In 2003, school boards were granted expanded administrative powers referred to by some as limited home rule powers. The statute enumerating the powers of boards of education (KSA 2019 Supp. 72-1138) was amended to expand the powers of those boards as follows:

  • The board may transact all school district business and adopt policies the board deems appropriate to perform its constitutional duty to maintain, develop, and operate local public schools;
  • The power granted by this subsection shall not be construed to relieve a board from compliance with state law or to relieve any other unit of government of its duties and responsibilities prescribed by law, nor to create any responsibility on the part of a school district to assume the duties or responsibilities are required of another unit of government; and
  • The board shall exercise the power granted by this subsection by resolution of the board of education.


Unified Governments

An added complexity to the issue of home rule is the establishment of unified governments that merge county and city governments within a county. This has occurred twice in Kansas: Wyandotte County in 1997 and Greeley County in 2009. Statutes creating these unified governments specify they will have the powers, functions, and duties of cities of the first class for Wyandotte County (KSA 2019 Supp. 12-345) and of the third class for Greeley County (KSA 2019 Supp. 12-365). As noted above, statutorily granted powers can be altered more easily than provisions of the Kansas Constitution.
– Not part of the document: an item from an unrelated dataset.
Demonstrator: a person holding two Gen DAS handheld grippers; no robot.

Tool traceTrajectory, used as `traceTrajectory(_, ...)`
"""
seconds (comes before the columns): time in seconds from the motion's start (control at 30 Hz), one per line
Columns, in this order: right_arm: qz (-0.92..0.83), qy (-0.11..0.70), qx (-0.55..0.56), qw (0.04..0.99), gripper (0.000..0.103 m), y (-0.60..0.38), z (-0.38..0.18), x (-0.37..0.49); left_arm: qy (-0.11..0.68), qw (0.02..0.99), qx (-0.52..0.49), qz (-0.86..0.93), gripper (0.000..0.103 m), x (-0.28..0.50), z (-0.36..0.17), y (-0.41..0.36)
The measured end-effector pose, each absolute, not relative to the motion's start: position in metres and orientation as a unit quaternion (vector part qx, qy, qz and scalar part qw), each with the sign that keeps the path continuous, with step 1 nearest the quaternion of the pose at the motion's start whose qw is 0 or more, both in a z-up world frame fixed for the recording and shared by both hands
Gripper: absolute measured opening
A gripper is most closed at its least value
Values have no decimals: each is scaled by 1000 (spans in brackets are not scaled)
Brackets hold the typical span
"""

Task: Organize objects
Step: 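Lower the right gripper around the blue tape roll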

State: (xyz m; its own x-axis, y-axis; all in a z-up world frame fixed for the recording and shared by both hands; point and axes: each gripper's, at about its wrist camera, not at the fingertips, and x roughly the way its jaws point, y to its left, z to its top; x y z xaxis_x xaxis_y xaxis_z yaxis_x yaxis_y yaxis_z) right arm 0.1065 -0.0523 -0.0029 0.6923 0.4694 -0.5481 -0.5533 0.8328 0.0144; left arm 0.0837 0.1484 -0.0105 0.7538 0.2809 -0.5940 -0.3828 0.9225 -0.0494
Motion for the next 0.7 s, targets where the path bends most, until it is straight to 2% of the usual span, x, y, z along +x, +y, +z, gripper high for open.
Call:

“Ordinary” versus “Charter” Ordinances or Resolutions

Ordinary Home Rule Ordinances

City home rule must be exercised by ordinance. The term “ordinary” home rule ordinance was coined after voter approval of the Home Rule Amendment, but is not specifically used in the Kansas Constitution. The intent of using the term is to distinguish ordinances passed under home rule authority that are not charter ordinances from all other ordinances enacted by cities under specific enabling acts of the Legislature. Similar terminology is used to refer to “ordinary” county home rule resolutions.

There are several instances in which cities and counties may use ordinary home rule ordinances or resolutions. The first occurs when a city or county desires to act and there is no state law on the subject sought to be addressed by the local legislation. A second instance allows cities or counties to enact ordinary home rule ordinances or resolutions when there is a uniform state law on the subject, but the law does not explicitly preempt local action. The city or county may supplement the state law as long as there is no conflict between the state law and the local addition or supplement.
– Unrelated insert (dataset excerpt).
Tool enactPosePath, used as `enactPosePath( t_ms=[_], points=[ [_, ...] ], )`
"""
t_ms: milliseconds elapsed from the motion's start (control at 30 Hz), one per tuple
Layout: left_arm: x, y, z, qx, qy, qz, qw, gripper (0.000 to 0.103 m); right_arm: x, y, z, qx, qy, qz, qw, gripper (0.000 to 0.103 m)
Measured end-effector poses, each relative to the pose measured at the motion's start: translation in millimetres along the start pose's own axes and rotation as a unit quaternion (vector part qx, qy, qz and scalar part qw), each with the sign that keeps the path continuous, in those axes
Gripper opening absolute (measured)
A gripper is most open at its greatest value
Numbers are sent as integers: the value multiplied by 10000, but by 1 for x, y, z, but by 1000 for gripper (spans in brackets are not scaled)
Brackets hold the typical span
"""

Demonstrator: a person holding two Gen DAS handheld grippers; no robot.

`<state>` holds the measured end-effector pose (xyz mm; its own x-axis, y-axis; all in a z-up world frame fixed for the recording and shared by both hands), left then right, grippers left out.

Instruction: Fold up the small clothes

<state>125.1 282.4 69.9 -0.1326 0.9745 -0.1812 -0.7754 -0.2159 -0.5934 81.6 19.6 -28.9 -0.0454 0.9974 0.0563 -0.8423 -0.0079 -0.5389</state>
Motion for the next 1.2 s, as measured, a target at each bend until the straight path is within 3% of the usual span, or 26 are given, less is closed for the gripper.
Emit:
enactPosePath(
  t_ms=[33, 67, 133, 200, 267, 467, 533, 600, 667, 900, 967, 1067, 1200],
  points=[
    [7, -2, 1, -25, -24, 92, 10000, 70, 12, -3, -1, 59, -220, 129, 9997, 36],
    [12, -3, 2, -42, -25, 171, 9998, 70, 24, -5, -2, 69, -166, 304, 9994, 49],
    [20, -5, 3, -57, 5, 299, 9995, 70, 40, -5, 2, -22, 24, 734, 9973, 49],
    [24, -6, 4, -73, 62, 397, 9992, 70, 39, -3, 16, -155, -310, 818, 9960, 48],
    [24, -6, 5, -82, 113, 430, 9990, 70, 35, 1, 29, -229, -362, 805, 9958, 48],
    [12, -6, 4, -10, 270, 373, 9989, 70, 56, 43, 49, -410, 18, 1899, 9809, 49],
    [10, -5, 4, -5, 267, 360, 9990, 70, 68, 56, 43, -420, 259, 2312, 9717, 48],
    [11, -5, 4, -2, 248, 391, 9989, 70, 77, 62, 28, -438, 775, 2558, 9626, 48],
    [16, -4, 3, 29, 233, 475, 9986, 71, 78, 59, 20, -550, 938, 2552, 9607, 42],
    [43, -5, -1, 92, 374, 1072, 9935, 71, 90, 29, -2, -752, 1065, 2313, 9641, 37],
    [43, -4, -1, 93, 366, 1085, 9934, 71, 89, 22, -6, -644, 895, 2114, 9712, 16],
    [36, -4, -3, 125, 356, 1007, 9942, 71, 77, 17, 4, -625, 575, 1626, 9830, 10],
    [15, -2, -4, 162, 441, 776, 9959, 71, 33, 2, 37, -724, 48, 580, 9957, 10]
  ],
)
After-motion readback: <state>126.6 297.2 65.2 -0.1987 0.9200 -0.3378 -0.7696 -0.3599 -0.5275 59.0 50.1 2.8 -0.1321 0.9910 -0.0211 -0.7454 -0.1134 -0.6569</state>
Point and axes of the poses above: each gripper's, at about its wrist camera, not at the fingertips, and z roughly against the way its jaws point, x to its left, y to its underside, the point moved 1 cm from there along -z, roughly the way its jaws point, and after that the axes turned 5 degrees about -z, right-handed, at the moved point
A third instance involves situations where either uniform or nonuniform enabling or permissive legislation exists, but a city or county chooses not to utilize the available state legislation and instead acts under home rule.

City Charter Ordinances and County Charter Resolutions

A city charter ordinance is an ordinance that exempts a city from the whole or any part of any enactment of the Legislature that is nonuniform in its application to cities and that provides substitute or additional provisions on the same subject. A county charter resolution may be used in essentially the same manner.
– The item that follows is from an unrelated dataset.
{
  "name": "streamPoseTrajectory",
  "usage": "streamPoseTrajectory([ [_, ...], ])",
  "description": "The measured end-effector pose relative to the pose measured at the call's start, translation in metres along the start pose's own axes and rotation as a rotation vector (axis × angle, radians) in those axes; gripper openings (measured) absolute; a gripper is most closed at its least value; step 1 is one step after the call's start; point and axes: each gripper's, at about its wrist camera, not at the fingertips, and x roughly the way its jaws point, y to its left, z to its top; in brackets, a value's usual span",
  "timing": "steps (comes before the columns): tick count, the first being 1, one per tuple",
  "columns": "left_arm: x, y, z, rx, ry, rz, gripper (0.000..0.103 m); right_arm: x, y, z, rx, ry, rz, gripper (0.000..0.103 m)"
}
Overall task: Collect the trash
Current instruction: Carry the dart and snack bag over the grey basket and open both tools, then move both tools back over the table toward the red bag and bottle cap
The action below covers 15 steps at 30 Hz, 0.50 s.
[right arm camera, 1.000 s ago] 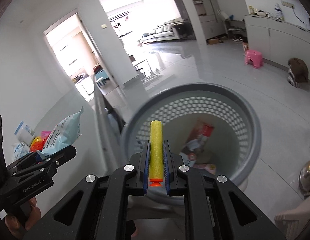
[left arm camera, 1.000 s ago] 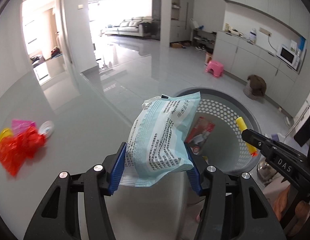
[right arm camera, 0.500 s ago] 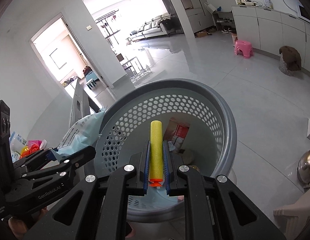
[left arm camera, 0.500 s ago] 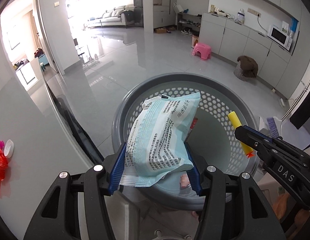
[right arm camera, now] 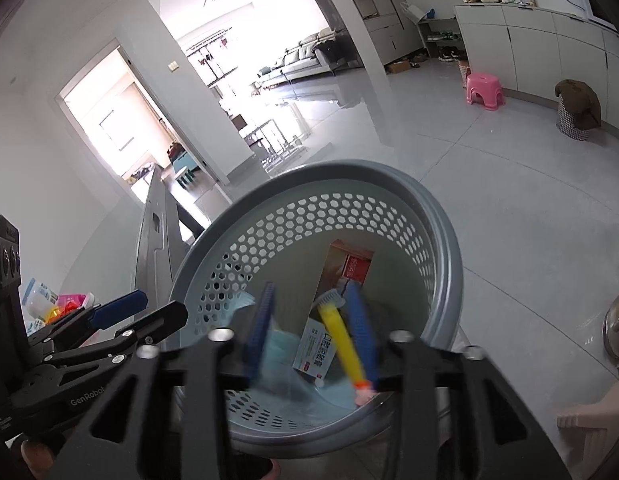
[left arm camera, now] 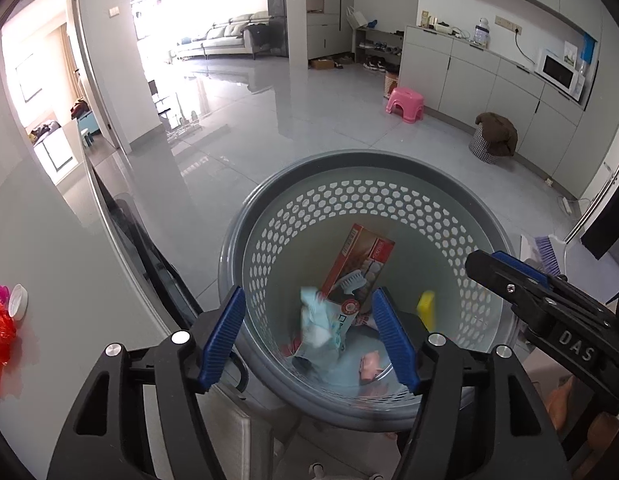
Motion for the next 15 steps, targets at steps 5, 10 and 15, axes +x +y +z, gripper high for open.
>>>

Procedures for passage of city charter ordinances require a two-thirds vote of the members of the governing body of the city. Publication of the charter ordinance is required once each week for two consecutive weeks in the official city newspaper. The charter ordinance is subject to a 10 percent protest petition and election procedure.

County charter resolutions must be passed by a unanimous vote in counties where a three-member commission exists, unless the board determines ahead of time to submit the charter resolution to a referendum, in which case a two-thirds vote is required. In counties with a five- or seven-member commission, a two-thirds vote is required to pass a charter resolution unless the charter resolution will be submitted to a vote, in which case a majority is required.

County charter resolutions must be published once each week for two consecutive weeks in the official county newspaper and are subject to a 2 percent or 100 electors (whichever is greater) protest petition and election procedure.